▶ [Recorded information]

-*-

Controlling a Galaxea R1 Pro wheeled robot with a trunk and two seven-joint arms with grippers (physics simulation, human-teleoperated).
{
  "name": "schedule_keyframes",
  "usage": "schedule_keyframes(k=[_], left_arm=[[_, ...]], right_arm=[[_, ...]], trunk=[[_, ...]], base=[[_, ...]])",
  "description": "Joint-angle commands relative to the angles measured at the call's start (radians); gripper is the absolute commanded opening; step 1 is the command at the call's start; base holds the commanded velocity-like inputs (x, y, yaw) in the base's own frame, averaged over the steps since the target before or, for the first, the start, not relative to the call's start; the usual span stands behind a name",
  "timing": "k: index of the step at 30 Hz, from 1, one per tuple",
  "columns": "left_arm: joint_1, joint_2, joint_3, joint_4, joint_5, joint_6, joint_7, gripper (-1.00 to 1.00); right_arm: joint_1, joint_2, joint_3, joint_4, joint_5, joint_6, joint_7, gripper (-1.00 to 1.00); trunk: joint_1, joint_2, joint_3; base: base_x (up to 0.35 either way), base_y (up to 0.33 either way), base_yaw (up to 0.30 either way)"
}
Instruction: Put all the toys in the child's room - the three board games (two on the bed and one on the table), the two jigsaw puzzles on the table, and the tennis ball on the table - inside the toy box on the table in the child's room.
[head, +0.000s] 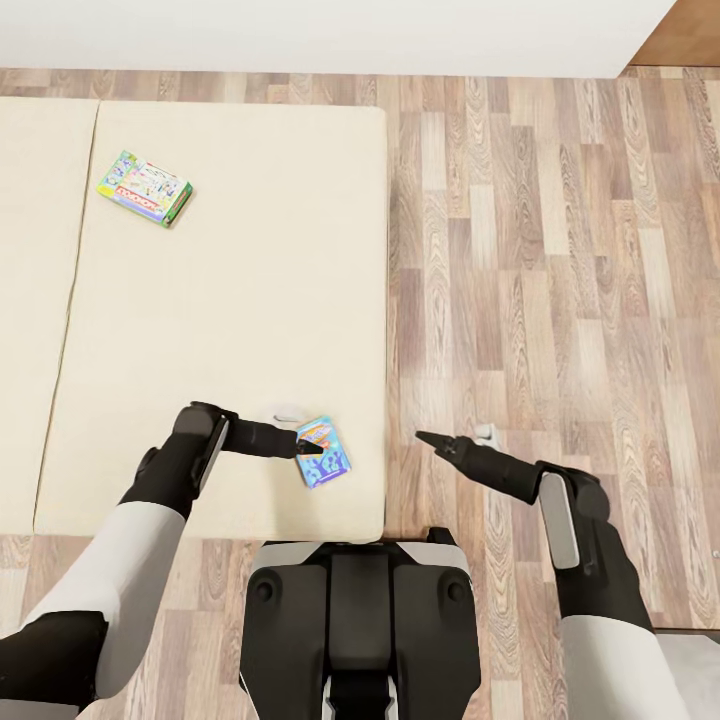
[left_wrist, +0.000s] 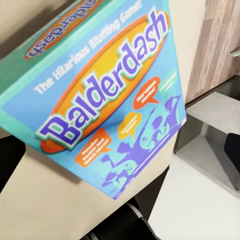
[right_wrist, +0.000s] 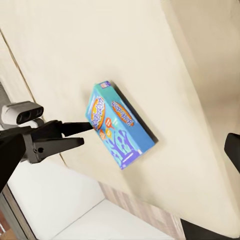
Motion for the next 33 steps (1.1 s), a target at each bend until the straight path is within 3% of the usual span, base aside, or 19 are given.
schedule_keyframes(k=[1, 10, 20, 33], left_arm=[[0.000, -0.001, 0.001, -0.001, -0.008, 0.005, -0.008, 1.00], [0.000, -0.024, 0.000, -0.001, -0.008, 0.005, -0.004, 1.00], [0.000, -0.028, 0.002, 0.000, -0.007, -0.028, 0.039, 1.00], [0.000, -0.055, 0.001, 0.000, -0.007, -0.039, 0.048, 1.00]], right_arm=[[-0.001, 0.001, -0.003, -0.003, 0.006, 0.005, 0.008, 1.00], [-0.001, 0.001, -0.003, -0.016, 0.006, 0.005, 0.007, 1.00], [-0.001, 0.001, -0.004, -0.018, 0.006, 0.005, 0.009, 1.00], [-0.001, 0.000, -0.006, -0.018, 0.006, 0.005, 0.009, 1.00]], trunk=[[0.001, -0.002, -0.001], [0.001, -0.002, -0.001], [0.001, -0.002, -0.001], [0.001, -0.002, -0.001]], base=[[0.000, 0.000, 0.000], [0.000, 0.000, 0.000], [0.000, 0.000, 0.000], [0.000, 0.000, 0.000]])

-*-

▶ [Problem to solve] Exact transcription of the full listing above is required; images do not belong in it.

▶ [Response box]
Controlling a Galaxea R1 Pro wheeled robot with a trunk and two seven-joint arms with grippers (physics simulation, human-teleoperated).
{
  "name": "schedule_keyframes",
  "usage": "schedule_keyframes(k=[_], left_arm=[[_, ...]], right_arm=[[_, ...]], trunk=[[_, ...]], base=[[_, ...]])",
  "description": "Joint-angle commands relative to the angles measured at the call's start (radians); gripper is the absolute commanded opening; step 1 is the command at the call's start; base holds the commanded velocity-like inputs (x, y, yaw) in the base's own frame, averaged over the steps since the target before or, for the first, the start, not relative to the call's start; the usual span stands behind a name",
  "timing": "k: index of the step at 30 Hz, from 1, one per tuple",
  "columns": "left_arm: joint_1, joint_2, joint_3, joint_4, joint_5, joint_6, joint_7, gripper (-1.00 to 1.00); right_arm: joint_1, joint_2, joint_3, joint_4, joint_5, joint_6, joint_7, gripper (-1.00 to 1.00); trunk: joint_1, joint_2, joint_3; base: base_x (up to 0.35 either way), base_y (up to 0.33 either way), base_yaw (up to 0.30 either way)"
}
Instruction: Put all the toys in the child's room - the three board games (two on the bed and one on the table), the two jigsaw puzzles on the table, and the tennis ball on the table - inside the toy box on the table in the child's room.
[head, +0.000s] 
[left_wrist, +0.000s] 
[right_wrist, +0.000s] 
Motion for the next 33 steps (1.1 s), a target at each bend until the straight path is within 3% of the usual span, base aside, or 19 are given.
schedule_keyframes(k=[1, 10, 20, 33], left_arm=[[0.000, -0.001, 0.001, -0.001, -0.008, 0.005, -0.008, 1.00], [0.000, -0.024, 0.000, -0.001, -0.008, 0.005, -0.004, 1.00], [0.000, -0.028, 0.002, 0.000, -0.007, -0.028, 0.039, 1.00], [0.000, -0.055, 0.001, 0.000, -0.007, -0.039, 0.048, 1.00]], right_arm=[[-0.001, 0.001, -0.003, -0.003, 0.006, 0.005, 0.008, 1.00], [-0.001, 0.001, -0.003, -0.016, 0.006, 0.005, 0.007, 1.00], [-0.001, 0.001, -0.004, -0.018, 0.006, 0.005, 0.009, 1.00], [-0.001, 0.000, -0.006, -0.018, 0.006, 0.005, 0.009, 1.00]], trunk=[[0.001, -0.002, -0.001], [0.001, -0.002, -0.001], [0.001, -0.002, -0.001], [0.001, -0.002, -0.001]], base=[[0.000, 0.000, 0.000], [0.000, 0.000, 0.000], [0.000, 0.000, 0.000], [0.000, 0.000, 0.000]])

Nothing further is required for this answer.